Written by Pascal Vonlanthen | Jul 16, 2025 8:32:25 AM

Introduction 

In recent years, the knowledge about the human microbiota and its impact on health and disease has improved considerably. Many drug modalities have the aim to manipulate a patient’s microbiome through the addition of new microbial strains, the subtraction of deleterious strains, or the rebalancing of the existing microbiome composition (McChalicher & Aunins, 2022). Lactobacilli and Bifidobacteria are human gastrointestinal (GI) bacteria traditionally used as probiotic dietary supplements and are also under clinical evaluation as pharmaceutical products. For both genera of bacteria, technologically robust strains have been isolated and cultivated on an industrial scale after a long history of use in food processes. However, studies on the human gut microbiota have highlighted other types of commensal bacteria like Akkermansia and Faecalibacterium that are consistently underrepresented in various illnesses (Andrade et al., 2020), and may have dietary or pharmaceutical potential based on cell and animal models (O’Toole et al., 2017). While many aspects of a live microbial drug, such as efficacy, safety, and physiological, genomic, and metabolomic properties, require considerable research to establish therapeutic potential, other often overlooked but essential aspects such as manufacturing, storage stability, and delivery, also require investigation before widespread practical application (Jimenez et al., 2019).

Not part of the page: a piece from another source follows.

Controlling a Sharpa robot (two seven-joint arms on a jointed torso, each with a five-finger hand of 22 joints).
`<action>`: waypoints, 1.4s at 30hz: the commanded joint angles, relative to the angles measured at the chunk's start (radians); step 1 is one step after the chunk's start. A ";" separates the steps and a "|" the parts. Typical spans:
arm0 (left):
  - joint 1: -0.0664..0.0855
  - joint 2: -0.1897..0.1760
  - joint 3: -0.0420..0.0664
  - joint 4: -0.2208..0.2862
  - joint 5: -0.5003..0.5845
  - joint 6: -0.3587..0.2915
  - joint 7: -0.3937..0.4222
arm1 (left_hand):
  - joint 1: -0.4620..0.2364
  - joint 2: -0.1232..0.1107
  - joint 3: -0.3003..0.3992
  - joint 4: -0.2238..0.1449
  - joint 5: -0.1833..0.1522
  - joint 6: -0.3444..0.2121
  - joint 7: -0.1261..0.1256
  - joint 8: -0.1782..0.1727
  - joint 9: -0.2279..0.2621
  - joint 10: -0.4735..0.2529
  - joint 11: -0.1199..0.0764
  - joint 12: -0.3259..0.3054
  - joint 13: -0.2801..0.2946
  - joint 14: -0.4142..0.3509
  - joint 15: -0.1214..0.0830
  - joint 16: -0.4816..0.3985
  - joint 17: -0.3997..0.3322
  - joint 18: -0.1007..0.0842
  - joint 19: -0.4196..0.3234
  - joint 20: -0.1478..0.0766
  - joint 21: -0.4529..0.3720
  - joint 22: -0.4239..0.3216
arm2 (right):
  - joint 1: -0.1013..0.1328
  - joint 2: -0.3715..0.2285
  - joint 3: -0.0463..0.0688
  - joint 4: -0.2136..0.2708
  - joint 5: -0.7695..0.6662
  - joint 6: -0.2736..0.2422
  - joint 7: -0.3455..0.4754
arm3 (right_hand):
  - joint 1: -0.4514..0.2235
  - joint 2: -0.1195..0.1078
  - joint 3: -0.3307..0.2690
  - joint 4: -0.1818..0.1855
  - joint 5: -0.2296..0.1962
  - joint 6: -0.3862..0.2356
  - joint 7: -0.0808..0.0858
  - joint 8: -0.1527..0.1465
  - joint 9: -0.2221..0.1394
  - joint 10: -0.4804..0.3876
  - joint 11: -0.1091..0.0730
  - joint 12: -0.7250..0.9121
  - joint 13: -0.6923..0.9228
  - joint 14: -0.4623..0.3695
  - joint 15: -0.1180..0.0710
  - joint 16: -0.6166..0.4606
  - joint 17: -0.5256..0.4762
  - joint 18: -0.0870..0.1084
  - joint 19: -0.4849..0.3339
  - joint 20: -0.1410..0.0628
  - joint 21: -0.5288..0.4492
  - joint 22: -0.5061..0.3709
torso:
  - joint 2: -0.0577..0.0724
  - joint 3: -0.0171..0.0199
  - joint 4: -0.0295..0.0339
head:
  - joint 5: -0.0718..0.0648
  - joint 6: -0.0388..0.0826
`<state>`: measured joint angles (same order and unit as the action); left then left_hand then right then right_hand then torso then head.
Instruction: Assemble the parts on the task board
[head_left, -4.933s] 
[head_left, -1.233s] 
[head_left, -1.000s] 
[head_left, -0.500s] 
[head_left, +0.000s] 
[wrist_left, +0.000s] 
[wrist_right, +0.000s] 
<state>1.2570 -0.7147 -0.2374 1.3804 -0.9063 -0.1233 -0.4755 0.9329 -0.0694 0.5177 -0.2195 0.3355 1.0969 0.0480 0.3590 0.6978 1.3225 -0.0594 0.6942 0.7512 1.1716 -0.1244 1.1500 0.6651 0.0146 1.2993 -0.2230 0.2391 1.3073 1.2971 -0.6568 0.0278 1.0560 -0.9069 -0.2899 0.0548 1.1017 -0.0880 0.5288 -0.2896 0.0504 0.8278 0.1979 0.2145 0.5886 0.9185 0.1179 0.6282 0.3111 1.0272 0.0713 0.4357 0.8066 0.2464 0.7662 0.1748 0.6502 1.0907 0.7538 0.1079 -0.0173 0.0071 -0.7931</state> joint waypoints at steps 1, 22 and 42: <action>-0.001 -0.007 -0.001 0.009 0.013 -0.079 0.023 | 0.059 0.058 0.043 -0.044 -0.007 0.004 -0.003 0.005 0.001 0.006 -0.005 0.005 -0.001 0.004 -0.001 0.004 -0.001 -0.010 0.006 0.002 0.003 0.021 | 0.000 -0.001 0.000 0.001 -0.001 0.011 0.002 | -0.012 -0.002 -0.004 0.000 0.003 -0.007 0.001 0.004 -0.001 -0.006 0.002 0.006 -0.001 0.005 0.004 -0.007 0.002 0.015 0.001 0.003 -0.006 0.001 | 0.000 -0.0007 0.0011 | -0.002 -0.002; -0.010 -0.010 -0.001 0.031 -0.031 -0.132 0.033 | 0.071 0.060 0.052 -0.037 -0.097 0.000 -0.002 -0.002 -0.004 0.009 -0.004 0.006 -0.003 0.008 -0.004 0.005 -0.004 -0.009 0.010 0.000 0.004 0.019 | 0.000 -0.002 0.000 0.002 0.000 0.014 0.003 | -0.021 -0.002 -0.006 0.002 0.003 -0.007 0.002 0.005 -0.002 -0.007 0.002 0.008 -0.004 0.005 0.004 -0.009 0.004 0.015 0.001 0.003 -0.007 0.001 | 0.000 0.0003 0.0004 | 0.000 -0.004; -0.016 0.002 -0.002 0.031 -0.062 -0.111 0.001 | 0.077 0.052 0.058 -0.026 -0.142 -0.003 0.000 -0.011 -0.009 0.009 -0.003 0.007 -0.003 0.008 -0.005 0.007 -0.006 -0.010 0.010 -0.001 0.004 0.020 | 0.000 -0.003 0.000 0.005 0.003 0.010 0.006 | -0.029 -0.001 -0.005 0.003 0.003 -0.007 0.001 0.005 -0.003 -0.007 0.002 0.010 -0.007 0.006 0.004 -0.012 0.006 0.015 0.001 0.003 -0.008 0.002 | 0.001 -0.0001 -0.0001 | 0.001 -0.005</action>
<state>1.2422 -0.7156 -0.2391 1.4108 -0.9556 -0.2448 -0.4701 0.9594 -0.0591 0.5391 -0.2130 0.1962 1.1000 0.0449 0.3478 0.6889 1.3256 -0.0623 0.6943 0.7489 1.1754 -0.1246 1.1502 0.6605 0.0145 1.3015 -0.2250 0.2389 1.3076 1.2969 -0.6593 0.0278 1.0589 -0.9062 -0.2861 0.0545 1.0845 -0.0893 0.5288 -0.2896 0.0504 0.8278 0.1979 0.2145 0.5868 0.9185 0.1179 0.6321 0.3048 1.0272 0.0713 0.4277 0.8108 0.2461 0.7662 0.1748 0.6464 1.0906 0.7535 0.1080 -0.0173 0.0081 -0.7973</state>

Many GI commensal microorganisms are strict anaerobes with fastidious nutritional requirements and, therefore, pose significant new challenges for pharmaceutical development, especially during manufacturing, storage, and drug delivery (Andrade et al., 2020). For many GI species of interest, the nutritional requirements for the organisms are initially poorly understood, and therefore, significant bioprocessing research must be completed for each new organism to enable cultivation production targets. A key challenge in development and manufacturing is the need to maintain the oxygen-free environment required for the viability of obligate anaerobes (Mori et al., 2014). Although automated systems are highly valuable for bioprocess development, the complexity of anaerobic process controls increases with the additional interconnections associated with automation.

Anaerobic Automated Sampling

The Numera® is a modular sampling system that can be flexibly configured to allow small-volume high-frequency sampling from up to 16 bioreactors or downstream surge tanks, reliable sample processing with a precise dilution (error ≤ 2% SD) and unique tape-filtration technology, cooled sample storage in the Fraction Collector Module and transfer to multiple cell and biochemical analyzers or HPLC systems (Figure 1). Additionally, Numera® comes with the powerful Lucullus® process information management software to digitally integrate unit operations and analyzers, collect and centrally store all process data, and allow process-wide monitoring and control.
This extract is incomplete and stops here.